# C3 FC percentile validation

* [**Sign up to the DEA Sandbox**](https://docs.dea.ga.gov.au/setup/sandbox.html) to run this notebook interactively from a browser
* **Compatibility:** Notebook currently compatible with the`DEA Sandbox` environments
* **Products used:** 
[fc_percentile_albers_annual](https://explorer.sandbox.dea.ga.gov.au/products/fc_percentile_albers_annual), 
C3 fc percentile test product

## Description
The notebook is to validate the new C3 fc percentile product against the C2 product `fc_percentile_albers_annual`. It produced the output for the validation report.

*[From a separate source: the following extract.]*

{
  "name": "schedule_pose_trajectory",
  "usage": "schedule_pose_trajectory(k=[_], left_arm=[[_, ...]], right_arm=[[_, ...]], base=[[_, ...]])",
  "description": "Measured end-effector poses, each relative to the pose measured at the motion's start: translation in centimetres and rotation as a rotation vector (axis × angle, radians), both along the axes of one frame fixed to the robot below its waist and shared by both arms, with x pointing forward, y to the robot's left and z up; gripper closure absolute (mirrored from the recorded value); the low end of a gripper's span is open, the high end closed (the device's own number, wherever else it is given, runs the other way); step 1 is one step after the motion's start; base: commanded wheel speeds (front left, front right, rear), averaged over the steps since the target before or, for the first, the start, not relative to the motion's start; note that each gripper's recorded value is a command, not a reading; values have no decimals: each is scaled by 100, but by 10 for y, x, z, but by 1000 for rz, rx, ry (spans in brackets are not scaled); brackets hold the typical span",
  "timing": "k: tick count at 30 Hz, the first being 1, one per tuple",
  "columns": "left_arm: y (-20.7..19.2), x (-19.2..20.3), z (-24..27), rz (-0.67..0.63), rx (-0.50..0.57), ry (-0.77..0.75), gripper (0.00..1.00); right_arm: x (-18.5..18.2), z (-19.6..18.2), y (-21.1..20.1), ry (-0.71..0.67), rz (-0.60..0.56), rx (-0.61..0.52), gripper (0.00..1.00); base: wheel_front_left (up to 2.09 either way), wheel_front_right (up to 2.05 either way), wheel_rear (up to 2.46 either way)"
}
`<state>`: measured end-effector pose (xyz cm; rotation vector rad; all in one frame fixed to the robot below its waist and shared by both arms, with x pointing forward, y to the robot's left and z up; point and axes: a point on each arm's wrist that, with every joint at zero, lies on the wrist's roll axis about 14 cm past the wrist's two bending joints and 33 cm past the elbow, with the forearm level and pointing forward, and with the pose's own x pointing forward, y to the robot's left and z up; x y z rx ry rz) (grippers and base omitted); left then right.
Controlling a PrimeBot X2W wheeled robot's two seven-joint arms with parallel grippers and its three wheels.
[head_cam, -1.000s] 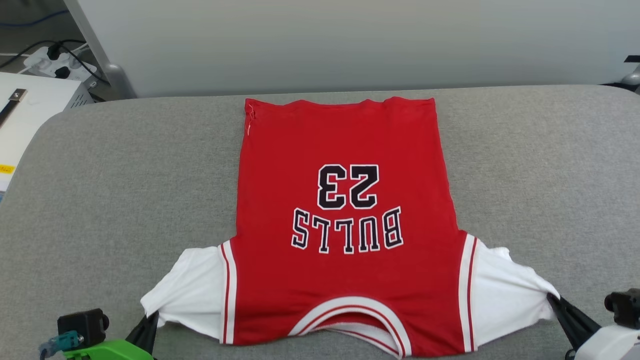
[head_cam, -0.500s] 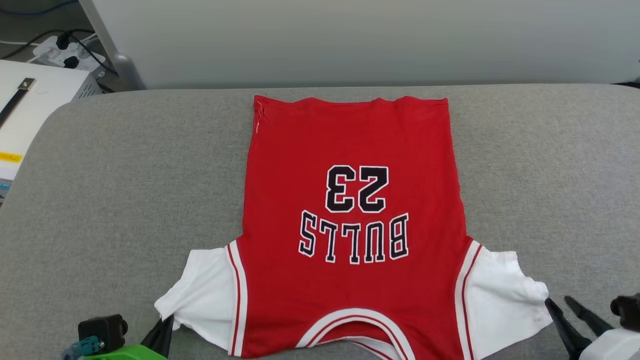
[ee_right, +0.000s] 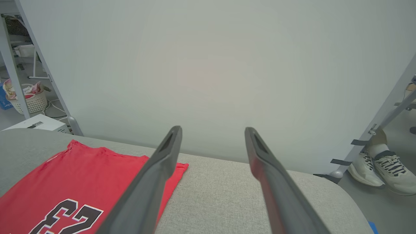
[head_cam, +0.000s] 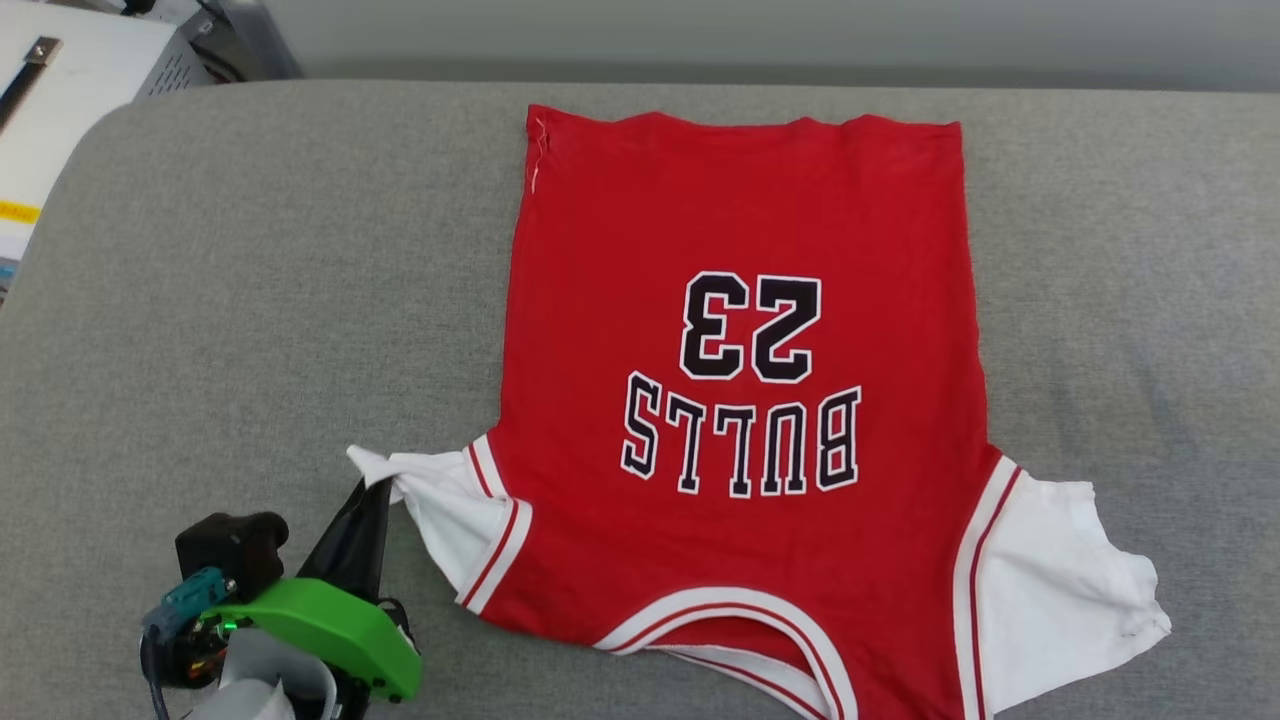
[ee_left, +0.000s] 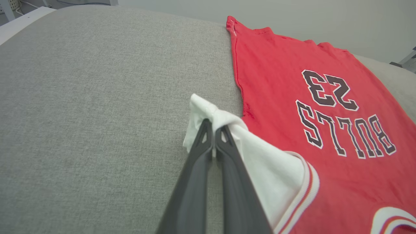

1. Generate distritubtions and plot PDFs as the validation results
2. Produce the summary of validation results
3. Plot examples of the findings

***

## Getting started

Install the package needed by

`!pip install awswrangler`

in the top cell or the terminal then restart notebook.

In [None]:
import datacube
import rasterio
import boto3
import xarray as xr
import numpy as np
import re
from datacube.utils.dask import start_local_dask
from datacube import Datacube
from osgeo import ogr, gdal, osr
from scipy.stats import norm
import pandas as pd
import matplotlib.pyplot as plt
import os
import scipy.stats as sps
import awswrangler as wr

In [None]:
# create a local cluster
client = start_local_dask(n_workers=1, threads_per_worker=7, memory_limit='56GB')
client

In [4]:
# `dev` is the credential profile name
# change it accordingly
session = boto3.Session(profile_name='dev')
fc_bucket = "s3://dea-public-data-dev/test/fc-percentile/"

In [5]:
# list all the available file paths/prefix
fc_x_dirs = wr.s3.list_directories(fc_bucket, boto3_session=session)
fc_file_dirs = []
for x_idx in fc_x_dirs:
    fc_file_dirs += wr.s3.list_directories(x_idx, boto3_session=session)

In [6]:
fc_file_dirs

['s3://dea-public-data-dev/test/fc-percentile/x12/y19/',
 's3://dea-public-data-dev/test/fc-percentile/x12/y20/',
 's3://dea-public-data-dev/test/fc-percentile/x14/y29/',
 's3://dea-public-data-dev/test/fc-percentile/x15/y29/',
 's3://dea-public-data-dev/test/fc-percentile/x17/y19/',
 's3://dea-public-data-dev/test/fc-percentile/x17/y20/',
 's3://dea-public-data-dev/test/fc-percentile/x17/y37/',
 's3://dea-public-data-dev/test/fc-percentile/x18/y19/',
 's3://dea-public-data-dev/test/fc-percentile/x18/y20/',
 's3://dea-public-data-dev/test/fc-percentile/x18/y37/',
 's3://dea-public-data-dev/test/fc-percentile/x19/y25/',
 's3://dea-public-data-dev/test/fc-percentile/x20/y25/',
 's3://dea-public-data-dev/test/fc-percentile/x24/y40/',
 's3://dea-public-data-dev/test/fc-percentile/x27/y42/',
 's3://dea-public-data-dev/test/fc-percentile/x27/y43/',
 's3://dea-public-data-dev/test/fc-percentile/x28/y31/',
 's3://dea-public-data-dev/test/fc-percentile/x28/y42/',
 's3://dea-public-data-dev/test

In [42]:
def generate_seamask(shape_file, data_shape, orig_coords, resolution):
    """
        creak mask without oceans
        input:
            shape_file: the shape file of Australia coastline
            data_shape: the shape of loaded data to be masked upon
            orig_coords: the origin of the image for gdal to decide the transform
            resolution: pixel size with signs, e.g., (30, -30) for C3 and (25, -25) for C2
        output:
            a numpy array of mask, where valid pixels = 1
    """
    source_ds = ogr.Open(shape_file)
    source_layer = source_ds.GetLayer()
    source_layer.SetAttributeFilter("FEAT_CODE!='sea'")

    yt, xt = data_shape
    xres = resolution[0]
    yres = resolution[1]
    no_data = 0

    xcoord, ycoord = orig_coords
    geotransform = (xcoord - (xres*0.5), xres, 0, ycoord - (yres*0.5), 0, yres)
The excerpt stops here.